Et c'était tout. L’ère Draghi à la Banque centrale européenne (BCE) n’est peut-être pas terminée en termes nominaux (cela prendra encore une semaine), mais elle l’est en réalité. La dernière réunion politique et conférence de presse avec le président italien Mario Draghi a eu lieu jeudi 24 octobre.
Draghi restera définitivement dans les livres d’histoire monétaire comme le premier président de la BCE à n’avoir jamais augmenté les taux d’intérêt officiels. Il a effectivement réduit ce taux d’intérêt pas moins de 8 fois. Et il y a eu de nombreuses annonces d’assouplissement quantitatif (création monétaire), d’expansion ou de réduction de celui-ci et bien d’autres mesures expansionnistes. Le conseil d'administration de la BCE a décidé de ne pas modifier sa politique monétaire. Pas étonnant, après les décisions prises le mois dernier. Cela ne veut pas dire qu’il n’y avait rien de remarquable à entendre lors de la conférence de presse.
Sortie décalée
L’un d’eux a eu lieu lorsque Draghi a fait référence au rapport du Fonds monétaire international (FMI) sur la stabilité financière, publié la semaine dernière. Le fonds y met en garde contre les conséquences négatives de taux d’intérêt négatifs et très bas à long terme. Les taux d’intérêt semblent rester très bas plus longtemps, ce qui, selon Draghi, signifie que la sortie de l’environnement de politique monétaire actuel a été repoussée à plus tard. Il n’est pas surprenant qu’au moment où sa successeure Christine Lagarde quitte la BCE (en octobre 2027), cette politique ne soit toujours pas totalement normalisée.
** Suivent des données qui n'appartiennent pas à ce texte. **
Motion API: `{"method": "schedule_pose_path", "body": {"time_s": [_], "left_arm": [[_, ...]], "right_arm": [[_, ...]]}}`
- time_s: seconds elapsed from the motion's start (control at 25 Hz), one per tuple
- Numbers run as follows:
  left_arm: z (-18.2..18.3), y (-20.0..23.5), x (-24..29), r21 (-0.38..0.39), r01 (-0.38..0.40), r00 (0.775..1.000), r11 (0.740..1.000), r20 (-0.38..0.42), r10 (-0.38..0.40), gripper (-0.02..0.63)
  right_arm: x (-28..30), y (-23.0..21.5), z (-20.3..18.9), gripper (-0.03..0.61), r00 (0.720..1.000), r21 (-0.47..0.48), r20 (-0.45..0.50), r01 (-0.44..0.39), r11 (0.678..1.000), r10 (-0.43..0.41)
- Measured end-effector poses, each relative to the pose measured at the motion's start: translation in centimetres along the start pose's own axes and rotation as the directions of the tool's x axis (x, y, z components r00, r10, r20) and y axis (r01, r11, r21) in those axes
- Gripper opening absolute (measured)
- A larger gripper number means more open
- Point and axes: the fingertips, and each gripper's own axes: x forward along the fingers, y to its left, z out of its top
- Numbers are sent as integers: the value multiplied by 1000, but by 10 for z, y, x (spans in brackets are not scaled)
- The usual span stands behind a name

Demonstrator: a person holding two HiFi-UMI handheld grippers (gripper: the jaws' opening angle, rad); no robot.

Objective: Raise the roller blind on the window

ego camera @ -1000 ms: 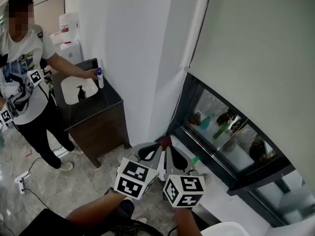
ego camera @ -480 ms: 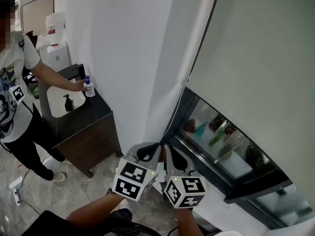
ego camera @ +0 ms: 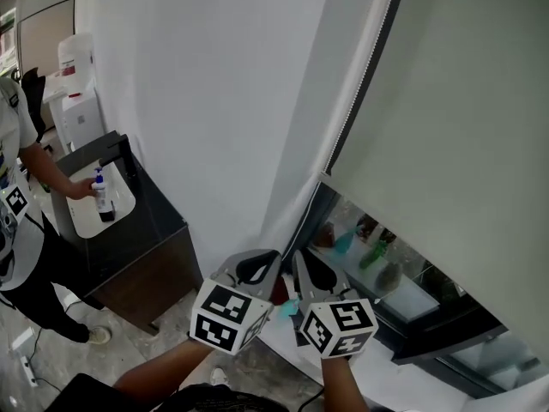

Ce qui était important, c'était la réponse de Draghi à la question de savoir ce qui devait nous préoccuper le plus. "À propos du ralentissement économique", a déclaré l'Italien. La raison est évidente : toutes les ressources dont disposaient les banques centrales pour atténuer un tel ralentissement sont épuisées ou presque. Un ralentissement économique à l’avenir est inévitable, tout comme une autre récession. Alors cette déclaration est un avertissement clair pour quiconque veut bien l’écouter. Venant de nul autre que le président de la BCE.
Banque contre les limites
Draghi s'est montré très sophistiqué lorsqu'il a abordé la question de savoir combien de temps le nouveau cycle d'assouplissement quantitatif peut se poursuivre sans que la banque ne dépasse ses limites. Après tout, la BCE a établi des règles concernant le nombre d’obligations par émission et par émetteur qu’elle peut acheter et quelle est la clé de répartition par pays. La durée pendant laquelle cela sera possible dépend en grande partie de l’offre d’obligations d’État, selon le rusé renard monétaire italien.
Pourquoi est-ce rusé ? On s’attend à ce que la BCE atteigne assez rapidement le point où elle ne pourra plus acheter suffisamment d’obligations d’État allemandes. La banque peut prolonger légèrement cette période en émettant un peu plus d’argent sur des titres de créance d’autres pays. Mais cela offre un soulagement temporaire. Si la BCE ne parvient pas à acheter suffisamment d’obligations d’État allemandes et doit donc s’arrêter, cela conduira de facto à un arrêt forcé de l’expansion monétaire. Une telle situation peut conduire au chaos et à la panique sur les marchés.
Transfert de responsabilité
En soulignant que l'offre d'obligations d'État (allemandes) joue un rôle important à cet égard, il a subtilement transféré la responsabilité des inquiétudes et de l'incertitude quant à la durée pendant laquelle l'assouplissement quantitatif de la BCE peut se poursuivre de la banque de Francfort au gouvernement de Berlin.
Le gouvernement allemand peut prolonger le moment où le QE atteint ses limites en poursuivant une politique budgétaire plus expansionniste. Cela signifie que davantage d’obligations d’État allemandes seront proposées et que la BCE pourra donc poursuivre son QE plus longtemps. Si Berlin ne fournit pas d’offre supplémentaire à temps, c’est l’Allemagne et non la BCE qui sera responsable du chaos monétaire et de la panique sur les marchés. Draghi sait très bien que Berlin ne veut pas avoir cela sur la conscience.
Étouffez l’incertitude dans l’œuf
On s'attend donc à ce que la récession très probable en Allemagne conduise le gouvernement allemand à poursuivre l'année prochaine une politique budgétaire beaucoup plus souple que celle qu'il préconise actuellement. Cela pourrait stimuler la croissance dans la zone euro et faire monter les taux d’intérêt à long terme. Il s'agit également, et c'est crucial pour les marchés, d'étouffer dans l'œuf les inquiétudes et les incertitudes concernant la politique de la BCE.